# Implementing a Decision Tree with scikit-learn

Authors: [j.rogel.datascience@gmail.com](mailto:j.rogel.datascience@gmail.com), [dima.galat@outlook.com](mailto:dima.galat@outlook.com)

Let us import some libraries that we will use during the practice

In [1]:
import numpy as np
import pandas as pd

We can read the data with the help of pandas using the `read_csv` method

In [2]:
iris_data = pd.read_csv('./data/iris.csv') 

Let us look at the first 6 records:

In [3]:
iris_data.head()

Unnamed: 0,sepal_length,sepal_width,petal_length,petal_width,species
0,5.1,3.5,1.4,0.2,setosa
1,4.9,3.0,1.4,0.2,setosa
2,4.7,3.2,1.3,0.2,setosa
3,4.6,3.1,1.5,0.2,setosa
4,5.0,3.6,1.4,0.2,setosa


As we can see, the species is provided as a string, but the algorithms we are likely to use only take numerical values. 
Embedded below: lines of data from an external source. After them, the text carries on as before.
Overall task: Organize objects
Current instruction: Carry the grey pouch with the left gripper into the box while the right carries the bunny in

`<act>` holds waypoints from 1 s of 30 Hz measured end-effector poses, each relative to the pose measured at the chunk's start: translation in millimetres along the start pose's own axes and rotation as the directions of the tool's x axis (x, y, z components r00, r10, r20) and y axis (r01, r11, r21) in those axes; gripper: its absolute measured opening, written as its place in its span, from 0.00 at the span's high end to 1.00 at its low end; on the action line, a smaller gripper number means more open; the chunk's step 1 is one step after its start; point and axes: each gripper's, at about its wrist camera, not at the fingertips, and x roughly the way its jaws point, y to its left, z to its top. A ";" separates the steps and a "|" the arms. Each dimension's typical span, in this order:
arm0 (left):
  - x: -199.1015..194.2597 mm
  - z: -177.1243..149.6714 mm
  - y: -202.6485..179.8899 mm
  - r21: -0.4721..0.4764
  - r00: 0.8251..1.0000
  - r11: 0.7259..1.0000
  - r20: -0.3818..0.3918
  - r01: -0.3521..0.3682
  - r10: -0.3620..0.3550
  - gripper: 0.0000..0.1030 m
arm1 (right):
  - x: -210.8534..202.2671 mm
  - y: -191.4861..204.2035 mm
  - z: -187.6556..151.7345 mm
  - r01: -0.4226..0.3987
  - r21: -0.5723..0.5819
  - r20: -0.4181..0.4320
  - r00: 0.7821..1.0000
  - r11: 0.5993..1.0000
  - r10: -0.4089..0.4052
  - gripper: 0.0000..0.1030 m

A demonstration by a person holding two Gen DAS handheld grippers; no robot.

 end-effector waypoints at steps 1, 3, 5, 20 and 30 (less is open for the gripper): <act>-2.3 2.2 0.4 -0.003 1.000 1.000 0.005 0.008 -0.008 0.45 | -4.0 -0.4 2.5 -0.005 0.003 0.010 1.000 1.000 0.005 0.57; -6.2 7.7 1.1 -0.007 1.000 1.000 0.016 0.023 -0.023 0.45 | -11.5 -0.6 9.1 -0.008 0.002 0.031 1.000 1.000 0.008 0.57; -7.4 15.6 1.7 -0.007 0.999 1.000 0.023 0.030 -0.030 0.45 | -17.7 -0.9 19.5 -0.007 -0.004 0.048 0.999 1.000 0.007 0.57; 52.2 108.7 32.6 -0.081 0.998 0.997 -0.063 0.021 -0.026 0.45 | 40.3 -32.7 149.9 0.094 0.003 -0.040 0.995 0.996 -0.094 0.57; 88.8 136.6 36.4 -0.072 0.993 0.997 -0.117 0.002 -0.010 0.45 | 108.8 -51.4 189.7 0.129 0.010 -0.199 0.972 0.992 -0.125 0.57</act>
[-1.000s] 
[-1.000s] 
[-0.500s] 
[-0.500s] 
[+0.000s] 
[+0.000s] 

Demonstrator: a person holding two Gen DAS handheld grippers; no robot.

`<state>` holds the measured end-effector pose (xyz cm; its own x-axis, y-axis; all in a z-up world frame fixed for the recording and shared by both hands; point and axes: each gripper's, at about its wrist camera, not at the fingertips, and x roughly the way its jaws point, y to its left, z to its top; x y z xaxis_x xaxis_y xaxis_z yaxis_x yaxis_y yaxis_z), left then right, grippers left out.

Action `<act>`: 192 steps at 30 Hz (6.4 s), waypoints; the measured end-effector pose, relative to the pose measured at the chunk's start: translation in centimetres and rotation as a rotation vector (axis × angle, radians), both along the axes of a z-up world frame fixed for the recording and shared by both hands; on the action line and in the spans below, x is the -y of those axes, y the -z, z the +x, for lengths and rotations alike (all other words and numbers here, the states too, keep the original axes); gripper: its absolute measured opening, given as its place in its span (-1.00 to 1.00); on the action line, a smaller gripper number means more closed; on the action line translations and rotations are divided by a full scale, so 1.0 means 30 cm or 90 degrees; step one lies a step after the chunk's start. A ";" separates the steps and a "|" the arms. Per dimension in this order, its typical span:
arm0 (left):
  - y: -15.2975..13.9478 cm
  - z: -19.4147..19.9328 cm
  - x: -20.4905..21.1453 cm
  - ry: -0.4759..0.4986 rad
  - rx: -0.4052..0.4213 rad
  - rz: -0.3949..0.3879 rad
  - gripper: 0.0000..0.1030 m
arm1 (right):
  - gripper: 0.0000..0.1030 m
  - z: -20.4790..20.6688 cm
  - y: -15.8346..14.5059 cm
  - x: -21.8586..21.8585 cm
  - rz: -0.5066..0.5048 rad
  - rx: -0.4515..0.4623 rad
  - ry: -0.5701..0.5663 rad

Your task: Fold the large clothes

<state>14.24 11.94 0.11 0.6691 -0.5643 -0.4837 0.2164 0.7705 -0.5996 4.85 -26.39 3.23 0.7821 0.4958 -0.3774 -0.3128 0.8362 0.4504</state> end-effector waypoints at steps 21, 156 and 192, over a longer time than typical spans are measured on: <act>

Let us write a function that transforms the strings into numbers:

- Setosa: 0
- Versicolor: 1
- Virginica: 2

In [4]:
def get_num(x):
    if x == 'setosa':
        y = 0
    elif x == 'versicolor':
        y = 1
    elif x == 'virginica':
        y = 2
    return y

In [5]:
iris_data['species'].value_counts()

setosa        50
versicolor    50
virginica     50
Name: species, dtype: int64

We can now apply the function to the `species` field in our data:

In [6]:
iris_data['target'] = iris_data['species'].apply(get_num)

In [7]:
iris_data.head()

Unnamed: 0,sepal_length,sepal_width,petal_length,petal_width,species,target
0,5.1,3.5,1.4,0.2,setosa,0
1,4.9,3.0,1.4,0.2,setosa,0
2,4.7,3.2,1.3,0.2,setosa,0
3,4.6,3.1,1.5,0.2,setosa,0
4,5.0,3.6,1.4,0.2,setosa,0


# Modelling the data

As we mentioned above the algorithm we are going to use requires data to be numerical and structures in arrays. 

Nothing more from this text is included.